> Prompt
Beginning at the line containing "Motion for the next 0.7", print every line until the records end, keeping each exactly as it is.

Dataset excerpts:
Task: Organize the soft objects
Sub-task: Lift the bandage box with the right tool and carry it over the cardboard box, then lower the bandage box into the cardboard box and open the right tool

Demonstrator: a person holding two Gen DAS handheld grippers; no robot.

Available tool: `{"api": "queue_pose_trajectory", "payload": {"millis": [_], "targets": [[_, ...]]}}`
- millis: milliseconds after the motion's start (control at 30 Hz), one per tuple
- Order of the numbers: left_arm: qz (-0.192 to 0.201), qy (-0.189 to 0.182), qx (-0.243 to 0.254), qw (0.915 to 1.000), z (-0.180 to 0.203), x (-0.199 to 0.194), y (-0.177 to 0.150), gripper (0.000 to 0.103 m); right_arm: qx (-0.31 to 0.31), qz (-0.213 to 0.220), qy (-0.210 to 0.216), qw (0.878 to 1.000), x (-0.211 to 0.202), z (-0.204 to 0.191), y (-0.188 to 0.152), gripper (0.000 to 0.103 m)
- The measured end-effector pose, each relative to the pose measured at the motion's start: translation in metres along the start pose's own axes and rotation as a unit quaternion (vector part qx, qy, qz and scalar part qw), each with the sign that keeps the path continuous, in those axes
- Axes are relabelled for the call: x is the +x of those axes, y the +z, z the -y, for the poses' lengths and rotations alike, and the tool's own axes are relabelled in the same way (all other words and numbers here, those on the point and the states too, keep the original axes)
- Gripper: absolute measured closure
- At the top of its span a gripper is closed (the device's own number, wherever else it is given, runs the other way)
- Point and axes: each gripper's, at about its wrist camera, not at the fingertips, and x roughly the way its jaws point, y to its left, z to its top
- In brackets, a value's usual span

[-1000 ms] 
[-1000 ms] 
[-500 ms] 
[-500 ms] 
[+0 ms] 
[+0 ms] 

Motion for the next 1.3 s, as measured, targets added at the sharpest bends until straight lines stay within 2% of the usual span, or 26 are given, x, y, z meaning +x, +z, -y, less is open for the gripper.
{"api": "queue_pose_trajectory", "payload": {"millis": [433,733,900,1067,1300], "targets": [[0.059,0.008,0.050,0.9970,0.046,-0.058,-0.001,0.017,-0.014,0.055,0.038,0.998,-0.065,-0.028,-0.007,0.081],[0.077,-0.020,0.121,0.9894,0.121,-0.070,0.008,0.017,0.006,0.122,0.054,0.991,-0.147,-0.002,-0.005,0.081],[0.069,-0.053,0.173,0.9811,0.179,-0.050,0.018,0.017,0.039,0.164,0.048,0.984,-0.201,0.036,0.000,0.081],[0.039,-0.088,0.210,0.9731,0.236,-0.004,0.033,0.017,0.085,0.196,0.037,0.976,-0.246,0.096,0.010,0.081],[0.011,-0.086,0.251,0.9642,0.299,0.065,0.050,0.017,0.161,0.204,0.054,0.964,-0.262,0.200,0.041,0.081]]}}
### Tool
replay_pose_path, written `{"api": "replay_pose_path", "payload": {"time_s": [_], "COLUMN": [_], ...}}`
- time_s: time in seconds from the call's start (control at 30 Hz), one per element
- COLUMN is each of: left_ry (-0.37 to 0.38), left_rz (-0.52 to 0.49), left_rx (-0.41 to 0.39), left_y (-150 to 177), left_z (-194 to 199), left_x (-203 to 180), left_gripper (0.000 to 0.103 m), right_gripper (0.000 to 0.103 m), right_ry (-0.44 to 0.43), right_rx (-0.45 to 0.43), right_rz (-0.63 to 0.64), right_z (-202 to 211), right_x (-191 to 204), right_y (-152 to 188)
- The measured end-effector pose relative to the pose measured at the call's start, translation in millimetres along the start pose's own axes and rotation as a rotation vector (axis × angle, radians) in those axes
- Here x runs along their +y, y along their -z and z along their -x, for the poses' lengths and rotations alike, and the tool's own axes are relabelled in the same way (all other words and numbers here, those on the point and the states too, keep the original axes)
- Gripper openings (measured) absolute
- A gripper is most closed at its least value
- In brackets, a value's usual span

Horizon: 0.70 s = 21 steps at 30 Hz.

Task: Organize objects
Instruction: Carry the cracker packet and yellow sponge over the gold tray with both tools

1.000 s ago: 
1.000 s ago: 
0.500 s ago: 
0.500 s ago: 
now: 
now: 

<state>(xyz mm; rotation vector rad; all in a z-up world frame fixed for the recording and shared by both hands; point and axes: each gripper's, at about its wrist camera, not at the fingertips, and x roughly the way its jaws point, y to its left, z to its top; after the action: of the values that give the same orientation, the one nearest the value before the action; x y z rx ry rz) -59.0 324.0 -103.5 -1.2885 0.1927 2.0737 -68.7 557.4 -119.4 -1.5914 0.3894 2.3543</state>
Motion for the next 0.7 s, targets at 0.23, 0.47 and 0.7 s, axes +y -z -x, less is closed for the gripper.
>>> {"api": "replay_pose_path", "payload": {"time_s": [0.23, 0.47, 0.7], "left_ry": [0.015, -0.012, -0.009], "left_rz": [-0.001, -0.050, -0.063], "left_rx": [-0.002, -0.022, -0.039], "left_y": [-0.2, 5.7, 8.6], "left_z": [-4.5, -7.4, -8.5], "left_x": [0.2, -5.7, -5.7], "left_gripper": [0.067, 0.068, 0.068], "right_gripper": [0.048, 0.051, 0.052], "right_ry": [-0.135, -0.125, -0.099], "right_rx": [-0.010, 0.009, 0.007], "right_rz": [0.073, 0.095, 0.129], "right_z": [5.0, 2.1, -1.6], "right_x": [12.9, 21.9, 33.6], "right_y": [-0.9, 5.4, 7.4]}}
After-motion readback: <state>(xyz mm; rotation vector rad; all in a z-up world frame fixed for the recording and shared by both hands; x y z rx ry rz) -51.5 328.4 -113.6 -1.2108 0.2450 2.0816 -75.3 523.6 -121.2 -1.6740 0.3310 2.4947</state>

> Expected output
Motion for the next 0.7 s, targets at 0.23, 0.47 and 0.7 s, axes +y -z -x, less is closed for the gripper.
>>> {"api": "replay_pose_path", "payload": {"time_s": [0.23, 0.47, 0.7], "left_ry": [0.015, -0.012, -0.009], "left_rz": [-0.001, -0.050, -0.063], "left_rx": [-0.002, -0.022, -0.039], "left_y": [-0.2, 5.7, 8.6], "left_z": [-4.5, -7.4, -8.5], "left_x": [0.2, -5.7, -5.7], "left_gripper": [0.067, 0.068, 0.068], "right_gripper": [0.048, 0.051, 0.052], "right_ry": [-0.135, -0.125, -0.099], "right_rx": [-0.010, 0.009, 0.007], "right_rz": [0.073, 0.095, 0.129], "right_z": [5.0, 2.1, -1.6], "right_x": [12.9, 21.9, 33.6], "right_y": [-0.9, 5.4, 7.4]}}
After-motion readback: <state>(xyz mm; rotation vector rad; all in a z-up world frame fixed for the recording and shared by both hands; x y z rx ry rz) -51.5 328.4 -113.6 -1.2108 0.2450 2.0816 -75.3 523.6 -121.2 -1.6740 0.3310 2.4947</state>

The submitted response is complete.